ASSIGNMENT:
Word for word, transcribe every line below.

ENTRIES PROVIDED:
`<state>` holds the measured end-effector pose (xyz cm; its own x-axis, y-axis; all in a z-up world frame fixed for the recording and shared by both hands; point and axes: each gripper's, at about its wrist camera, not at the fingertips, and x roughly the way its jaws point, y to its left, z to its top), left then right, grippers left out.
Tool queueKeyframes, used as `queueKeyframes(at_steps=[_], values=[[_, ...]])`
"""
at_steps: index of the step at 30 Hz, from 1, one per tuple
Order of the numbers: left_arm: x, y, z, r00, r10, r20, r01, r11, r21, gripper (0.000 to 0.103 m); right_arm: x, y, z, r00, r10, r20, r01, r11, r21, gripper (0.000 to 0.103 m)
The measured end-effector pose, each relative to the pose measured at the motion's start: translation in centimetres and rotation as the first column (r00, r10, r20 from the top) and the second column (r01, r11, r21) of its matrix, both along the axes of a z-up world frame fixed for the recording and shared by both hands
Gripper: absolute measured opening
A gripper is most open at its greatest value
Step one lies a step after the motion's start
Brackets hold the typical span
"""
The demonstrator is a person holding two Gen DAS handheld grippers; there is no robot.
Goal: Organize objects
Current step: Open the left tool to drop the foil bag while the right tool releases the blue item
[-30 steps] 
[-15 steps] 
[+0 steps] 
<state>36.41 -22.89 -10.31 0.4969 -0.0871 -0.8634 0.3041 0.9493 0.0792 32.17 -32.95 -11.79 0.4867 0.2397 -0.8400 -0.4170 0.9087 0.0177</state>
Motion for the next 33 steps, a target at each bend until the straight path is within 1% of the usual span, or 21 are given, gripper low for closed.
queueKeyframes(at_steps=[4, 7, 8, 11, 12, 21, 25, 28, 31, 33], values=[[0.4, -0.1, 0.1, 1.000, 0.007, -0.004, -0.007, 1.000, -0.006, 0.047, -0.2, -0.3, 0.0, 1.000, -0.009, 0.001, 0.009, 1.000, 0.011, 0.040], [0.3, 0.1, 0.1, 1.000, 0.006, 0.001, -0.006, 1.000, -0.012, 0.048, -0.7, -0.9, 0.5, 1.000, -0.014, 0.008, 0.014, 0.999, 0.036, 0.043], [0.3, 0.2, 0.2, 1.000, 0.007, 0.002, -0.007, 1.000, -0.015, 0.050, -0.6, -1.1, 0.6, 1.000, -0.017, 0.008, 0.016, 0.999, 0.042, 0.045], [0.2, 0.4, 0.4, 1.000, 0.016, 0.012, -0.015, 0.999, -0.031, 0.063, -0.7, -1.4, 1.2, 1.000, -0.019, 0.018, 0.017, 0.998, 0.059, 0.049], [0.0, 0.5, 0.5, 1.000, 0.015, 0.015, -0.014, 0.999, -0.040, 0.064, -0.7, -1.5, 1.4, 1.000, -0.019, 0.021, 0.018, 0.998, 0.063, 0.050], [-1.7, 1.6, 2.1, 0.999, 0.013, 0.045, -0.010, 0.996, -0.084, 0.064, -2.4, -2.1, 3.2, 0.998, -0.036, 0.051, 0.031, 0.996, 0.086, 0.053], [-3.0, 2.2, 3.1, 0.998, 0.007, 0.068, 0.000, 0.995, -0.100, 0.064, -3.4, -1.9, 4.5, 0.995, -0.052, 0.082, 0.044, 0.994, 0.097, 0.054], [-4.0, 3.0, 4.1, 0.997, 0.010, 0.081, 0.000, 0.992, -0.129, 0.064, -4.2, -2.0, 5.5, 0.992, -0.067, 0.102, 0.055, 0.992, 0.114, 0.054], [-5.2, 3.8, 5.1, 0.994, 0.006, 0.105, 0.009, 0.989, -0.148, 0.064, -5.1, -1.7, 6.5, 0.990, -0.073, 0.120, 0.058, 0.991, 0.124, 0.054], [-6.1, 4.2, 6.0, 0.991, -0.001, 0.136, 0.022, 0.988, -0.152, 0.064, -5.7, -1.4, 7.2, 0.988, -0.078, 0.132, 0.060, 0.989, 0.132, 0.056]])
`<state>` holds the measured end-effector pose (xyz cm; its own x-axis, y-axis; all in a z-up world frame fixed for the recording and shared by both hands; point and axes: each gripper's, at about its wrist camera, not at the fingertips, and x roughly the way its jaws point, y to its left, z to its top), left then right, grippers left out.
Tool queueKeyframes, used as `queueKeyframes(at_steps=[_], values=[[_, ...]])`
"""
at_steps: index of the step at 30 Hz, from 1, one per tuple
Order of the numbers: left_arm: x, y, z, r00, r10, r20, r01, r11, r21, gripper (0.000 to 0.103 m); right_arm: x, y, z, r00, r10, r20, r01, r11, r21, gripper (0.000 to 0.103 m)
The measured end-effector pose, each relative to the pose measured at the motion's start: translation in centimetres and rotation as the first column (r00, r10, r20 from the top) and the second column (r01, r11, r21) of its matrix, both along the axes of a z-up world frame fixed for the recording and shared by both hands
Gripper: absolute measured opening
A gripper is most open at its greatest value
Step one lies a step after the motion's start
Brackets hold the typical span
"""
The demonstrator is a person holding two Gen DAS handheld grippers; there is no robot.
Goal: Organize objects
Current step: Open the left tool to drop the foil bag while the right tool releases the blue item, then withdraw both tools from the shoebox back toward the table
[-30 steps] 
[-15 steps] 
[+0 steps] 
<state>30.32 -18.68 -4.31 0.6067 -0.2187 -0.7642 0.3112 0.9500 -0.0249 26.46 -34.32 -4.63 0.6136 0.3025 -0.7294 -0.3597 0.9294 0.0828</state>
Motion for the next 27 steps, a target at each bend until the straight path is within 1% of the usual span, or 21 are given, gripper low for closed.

RESPONSE FOR THIS EXERCISE:
`<state>` holds the measured end-effector pose (xyz cm; its own x-axis, y-axis; all in a z-up world frame fixed for the recording and shared by both hands; point and axes: each gripper's, at about its wrist camera, not at the fingertips, and x roughly the way its jaws point, y to its left, z to its top), left then right, grippers left out.
Tool queueKeyframes, used as `queueKeyframes(at_steps=[_], values=[[_, ...]])`
"""
at_steps: index of the step at 30 Hz, from 1, one per tuple
Order of the numbers: left_arm: x, y, z, r00, r10, r20, r01, r11, r21, gripper (0.000 to 0.103 m); right_arm: x, y, z, r00, r10, r20, r01, r11, r21, gripper (0.000 to 0.103 m)
The measured end-effector pose, each relative to the pose measured at the motion's start: translation in centimetres and rotation as the first column (r00, r10, r20 from the top) and the second column (r01, r11, r21) of its matrix, both along the axes of a z-up world frame fixed for the recording and shared by both hands
Gripper: absolute measured opening
A gripper is most open at its greatest value
Step one lies a step after the motion's start
Brackets hold the typical span
"""
The demonstrator is a person holding two Gen DAS handheld grippers; there is no robot.
Goal: Organize objects
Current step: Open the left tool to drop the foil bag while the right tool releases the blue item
[-30 steps] 
[-15 steps] 
[+0 steps] 
<state>36.41 -22.89 -10.31 0.4969 -0.0871 -0.8634 0.3041 0.9493 0.0792 32.17 -32.95 -11.79 0.4867 0.2397 -0.8400 -0.4170 0.9087 0.0177</state>
Motion for the next 33 steps, a target at each bend until the straight path is within 1% of the usual span, or 21 are given, gripper low for closed.
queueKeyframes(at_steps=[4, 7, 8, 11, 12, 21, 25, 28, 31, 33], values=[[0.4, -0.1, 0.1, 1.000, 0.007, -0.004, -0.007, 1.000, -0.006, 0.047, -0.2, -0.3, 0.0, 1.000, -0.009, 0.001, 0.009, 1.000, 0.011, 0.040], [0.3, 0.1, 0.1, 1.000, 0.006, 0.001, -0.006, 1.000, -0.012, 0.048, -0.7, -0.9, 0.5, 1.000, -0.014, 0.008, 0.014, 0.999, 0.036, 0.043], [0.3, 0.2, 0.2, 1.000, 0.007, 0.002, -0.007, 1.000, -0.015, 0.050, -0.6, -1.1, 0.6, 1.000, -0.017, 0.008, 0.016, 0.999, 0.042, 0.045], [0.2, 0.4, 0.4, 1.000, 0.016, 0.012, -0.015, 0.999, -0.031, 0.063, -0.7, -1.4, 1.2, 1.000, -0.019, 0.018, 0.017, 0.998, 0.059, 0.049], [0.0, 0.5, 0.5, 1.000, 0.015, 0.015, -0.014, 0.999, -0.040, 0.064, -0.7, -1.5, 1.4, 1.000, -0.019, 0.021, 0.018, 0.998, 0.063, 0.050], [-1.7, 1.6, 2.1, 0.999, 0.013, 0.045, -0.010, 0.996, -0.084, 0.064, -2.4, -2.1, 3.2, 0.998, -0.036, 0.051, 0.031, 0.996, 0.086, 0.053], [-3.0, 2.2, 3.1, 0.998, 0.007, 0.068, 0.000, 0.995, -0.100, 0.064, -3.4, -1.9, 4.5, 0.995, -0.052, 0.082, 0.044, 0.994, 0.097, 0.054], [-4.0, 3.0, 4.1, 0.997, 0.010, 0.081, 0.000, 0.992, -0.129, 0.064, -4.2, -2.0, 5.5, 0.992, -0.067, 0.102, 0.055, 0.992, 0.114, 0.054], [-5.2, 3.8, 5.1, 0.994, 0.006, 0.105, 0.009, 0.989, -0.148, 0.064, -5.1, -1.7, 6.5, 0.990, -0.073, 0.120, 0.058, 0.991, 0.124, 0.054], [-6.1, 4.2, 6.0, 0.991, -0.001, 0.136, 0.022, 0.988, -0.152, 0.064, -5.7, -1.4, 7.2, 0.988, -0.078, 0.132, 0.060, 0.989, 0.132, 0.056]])
`<state>` holds the measured end-effector pose (xyz cm; its own x-axis, y-axis; all in a z-up world frame fixed for the recording and shared by both hands; point and axes: each gripper's, at about its wrist camera, not at the fingertips, and x roughly the way its jaws point, y to its left, z to its top), left then right, grippers left out.
Tool queueKeyframes, used as `queueKeyframes(at_steps=[_], values=[[_, ...]])`
"""
at_steps: index of the step at 30 Hz, from 1, one per tuple
Order of the numbers: left_arm: x, y, z, r00, r10, r20, r01, r11, r21, gripper (0.000 to 0.103 m); right_arm: x, y, z, r00, r10, r20, r01, r11, r21, gripper (0.000 to 0.103 m)
The measured end-effector pose, each relative to the pose measured at the motion's start: translation in centimetres and rotation as the first column (r00, r10, r20 from the top) and the second column (r01, r11, r21) of its matrix, both along the axes of a z-up world frame fixed for the recording and shared by both hands
Gripper: absolute measured opening
A gripper is most open at its greatest value
Step one lies a step after the motion's start
Brackets hold the typical span
"""
The demonstrator is a person holding two Gen DAS handheld grippers; there is no robot.
Goal: Organize objects
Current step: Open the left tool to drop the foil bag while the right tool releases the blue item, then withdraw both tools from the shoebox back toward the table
[-30 steps] 
[-15 steps] 
[+0 steps] 
<state>30.32 -18.68 -4.31 0.6067 -0.2187 -0.7642 0.3112 0.9500 -0.0249 26.46 -34.32 -4.63 0.6136 0.3025 -0.7294 -0.3597 0.9294 0.0828</state>
Motion for the next 27 steps, a target at each bend until the straight path is within 1% of the usual span, or 21 are given, gripper low for closed.

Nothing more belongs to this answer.